Arriving Friday afternoon, we peeked into the mall to familiarize ourselves with the terrain. It’s enclosed, parking is free unless you want to let a valet do it, maps are plentiful and helpful, and there’s a merry-go-round for children inside. Then we fled to distract ourselves with an evening out before entering the retail trenches.

We drove for dinner to Gustaf Anders, although since it was only a couple of blocks away in South Coast Plaza Village, we really could have walked. It was the fanciest and most satisfying meal of the weekend. The menu included rabbit livers and five kinds of caviar (though our order did not); the bread is baked on the premises; the version of “Unforgettable” on the sound system was not Natalie Cole’s recent duet with her late father, but Nat King Cole’s original version. After dinner, we doubled back to the South Coast Repertory theater, admired the landscaping and took in a well-made comedy, “The Man Who Came to Dinner.” (Moliere’s “The Miser” is there now, and runs through Feb. 14).
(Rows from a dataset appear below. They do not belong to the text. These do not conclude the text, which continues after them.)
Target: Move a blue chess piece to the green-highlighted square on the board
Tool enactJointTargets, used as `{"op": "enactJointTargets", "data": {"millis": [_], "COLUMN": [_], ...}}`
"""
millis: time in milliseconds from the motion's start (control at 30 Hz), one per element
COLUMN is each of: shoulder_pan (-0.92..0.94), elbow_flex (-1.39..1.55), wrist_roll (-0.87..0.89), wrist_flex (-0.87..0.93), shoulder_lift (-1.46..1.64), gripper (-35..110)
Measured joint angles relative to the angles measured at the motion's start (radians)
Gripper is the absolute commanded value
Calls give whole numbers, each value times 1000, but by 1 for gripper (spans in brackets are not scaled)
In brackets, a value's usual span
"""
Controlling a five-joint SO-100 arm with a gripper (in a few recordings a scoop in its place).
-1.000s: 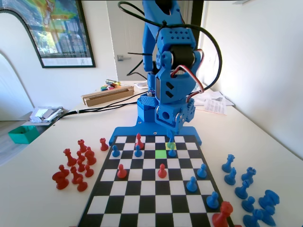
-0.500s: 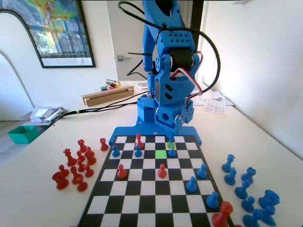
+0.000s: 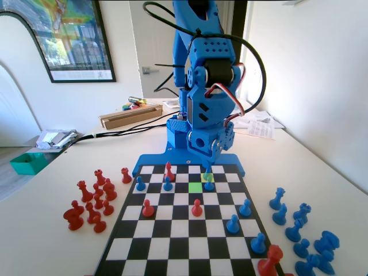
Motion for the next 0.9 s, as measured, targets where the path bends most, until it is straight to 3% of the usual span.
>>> {"op": "enactJointTargets", "data": {"millis": [500,900], "shoulder_pan": [71,201], "elbow_flex": [-199,-232], "wrist_roll": [11,-49], "wrist_flex": [259,229], "shoulder_lift": [0,-23], "gripper": [1,1]}}
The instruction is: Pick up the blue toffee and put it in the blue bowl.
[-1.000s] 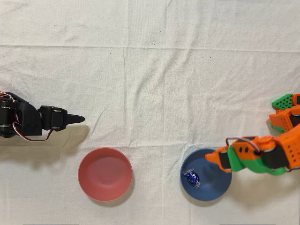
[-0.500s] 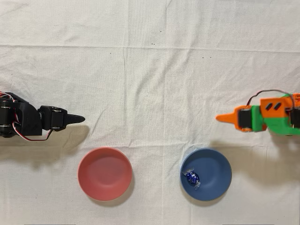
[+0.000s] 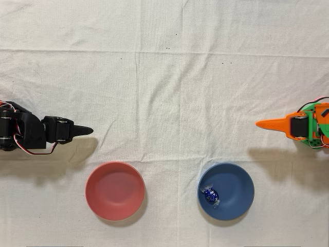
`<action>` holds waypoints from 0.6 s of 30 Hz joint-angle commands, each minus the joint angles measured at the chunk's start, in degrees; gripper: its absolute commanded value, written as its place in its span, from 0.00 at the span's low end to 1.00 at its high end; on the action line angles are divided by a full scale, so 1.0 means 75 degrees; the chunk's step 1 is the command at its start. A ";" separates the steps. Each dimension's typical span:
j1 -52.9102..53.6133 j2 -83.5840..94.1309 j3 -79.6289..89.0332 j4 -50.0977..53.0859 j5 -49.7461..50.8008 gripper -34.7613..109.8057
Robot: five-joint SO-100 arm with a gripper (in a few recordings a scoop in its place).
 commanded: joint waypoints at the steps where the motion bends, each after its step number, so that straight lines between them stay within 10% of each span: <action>1: -0.0023 0.1066 0.0598 0.0105 -0.0223 0.24; 18: -0.0445 0.1312 0.2191 -0.0773 0.0105 0.24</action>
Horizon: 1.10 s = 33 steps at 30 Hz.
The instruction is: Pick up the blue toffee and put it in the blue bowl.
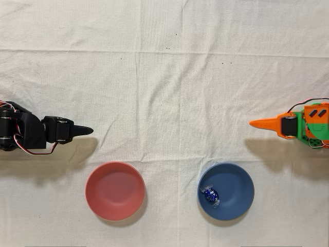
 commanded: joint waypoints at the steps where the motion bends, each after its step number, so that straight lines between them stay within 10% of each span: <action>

At 10 a.m. Saturday, as security cages noisily retracted from store fronts and sales folk took up their stations, we marched into the mall, agenda firm. I needed tennis shoes and a toothbrush holder, and would entertain other possibilities. My wife was gift-hunting.

First the shoes. To Champs, to Mize Sport, to Oshman’s Sporting Goods, to the Foot Locker, and a pause in Nordstrom’s shoe section, where two high school boys stood fingering Doc Martens footwear.

“It’s all in the soles,” one said to the other, both unsmiling.

Back to Mize Sport, where I exchanged $69 for a pair of blue and white cross-trainers.

The toothbrush holder was easier: $1.62 at Crate & Barrel, and out of mind forever. But then the inevitable happened, and minutes dissolved into hours.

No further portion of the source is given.